Making reproducible research as natural as breathing

Making research on respiratory rate estimation reproducible.

Written by Peter Charlton whilst a PhD student at King’s College London, working on the Hospital of the Future (HotF) project. The overall aim of the HotF project is to provide early identification of hospital patients who are deteriorating. Peter’s work focuses on using wearable sensors to continuously assess patients' health.

One of the key aims of the HotF project is to develop a technique to continuously monitor a patient’s “respiratory rate”: how often they breathe. Respiratory rate often changes early in the progression of a deterioration, giving advanced warning of a severe event such as a heart attack. However, it is currently measured by hand by counting the number of times a patient breathes in a set period of time. This approach is time-consuming, inaccurate, and only provides intermittent measurements. The alternative approach which I’m working on is to estimate respiratory rate from a small, unobtrusive, wearable sensor.

Wearable sensors are currently routinely used to monitor heart rate and blood oxygenation levels. It turns out that the signals which provide these measurements are subtly influenced by respiration, as demonstrated below. If these subtle changes can be extracted reliably, then we could monitor respiratory rate “for free”, without the need for any additional sensors.
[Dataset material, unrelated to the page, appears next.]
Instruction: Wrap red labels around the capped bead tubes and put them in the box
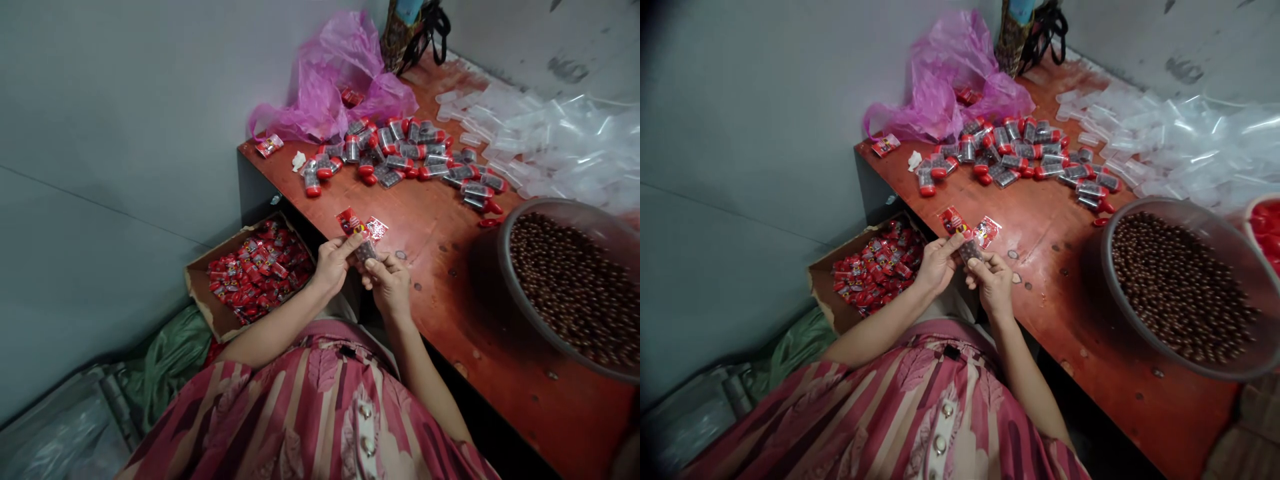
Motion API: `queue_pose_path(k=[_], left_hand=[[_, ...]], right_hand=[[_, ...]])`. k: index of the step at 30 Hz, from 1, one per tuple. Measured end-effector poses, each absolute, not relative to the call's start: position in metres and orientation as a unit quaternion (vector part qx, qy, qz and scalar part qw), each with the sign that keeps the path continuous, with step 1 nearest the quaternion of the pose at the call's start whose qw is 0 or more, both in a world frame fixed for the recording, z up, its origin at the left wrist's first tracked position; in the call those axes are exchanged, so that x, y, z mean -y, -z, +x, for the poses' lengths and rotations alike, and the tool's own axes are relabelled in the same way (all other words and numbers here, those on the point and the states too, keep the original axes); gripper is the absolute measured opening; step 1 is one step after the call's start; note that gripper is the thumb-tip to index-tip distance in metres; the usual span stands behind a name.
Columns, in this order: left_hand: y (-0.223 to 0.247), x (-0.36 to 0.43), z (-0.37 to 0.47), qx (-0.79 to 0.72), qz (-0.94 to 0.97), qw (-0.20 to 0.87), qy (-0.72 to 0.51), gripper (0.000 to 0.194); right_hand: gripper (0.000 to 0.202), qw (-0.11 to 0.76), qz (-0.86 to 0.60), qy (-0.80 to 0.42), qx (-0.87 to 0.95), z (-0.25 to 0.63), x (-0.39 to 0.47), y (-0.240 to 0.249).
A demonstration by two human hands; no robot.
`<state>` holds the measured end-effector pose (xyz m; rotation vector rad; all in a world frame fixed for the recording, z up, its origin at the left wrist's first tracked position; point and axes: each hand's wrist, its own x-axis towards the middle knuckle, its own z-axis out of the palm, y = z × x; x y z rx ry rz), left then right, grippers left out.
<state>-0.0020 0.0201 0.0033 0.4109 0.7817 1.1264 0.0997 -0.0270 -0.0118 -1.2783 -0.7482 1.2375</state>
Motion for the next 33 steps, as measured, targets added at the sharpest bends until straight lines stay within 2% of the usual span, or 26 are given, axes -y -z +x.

This may provide all-important information on changes in a patient’s health, allowing clinicians to identify deteriorating patients earlier.

The heart rate is clearly visible in this signal since each spike corresponds to a heart beat. The spikes also vary in height with each of the four breaths. These subtle changes can be used to estimate respiratory rate.
The heart rate is clearly visible in this signal since each spike corresponds to a heart beat. The spikes also vary in height with each of the four breaths. These subtle changes can be used to estimate respiratory rate.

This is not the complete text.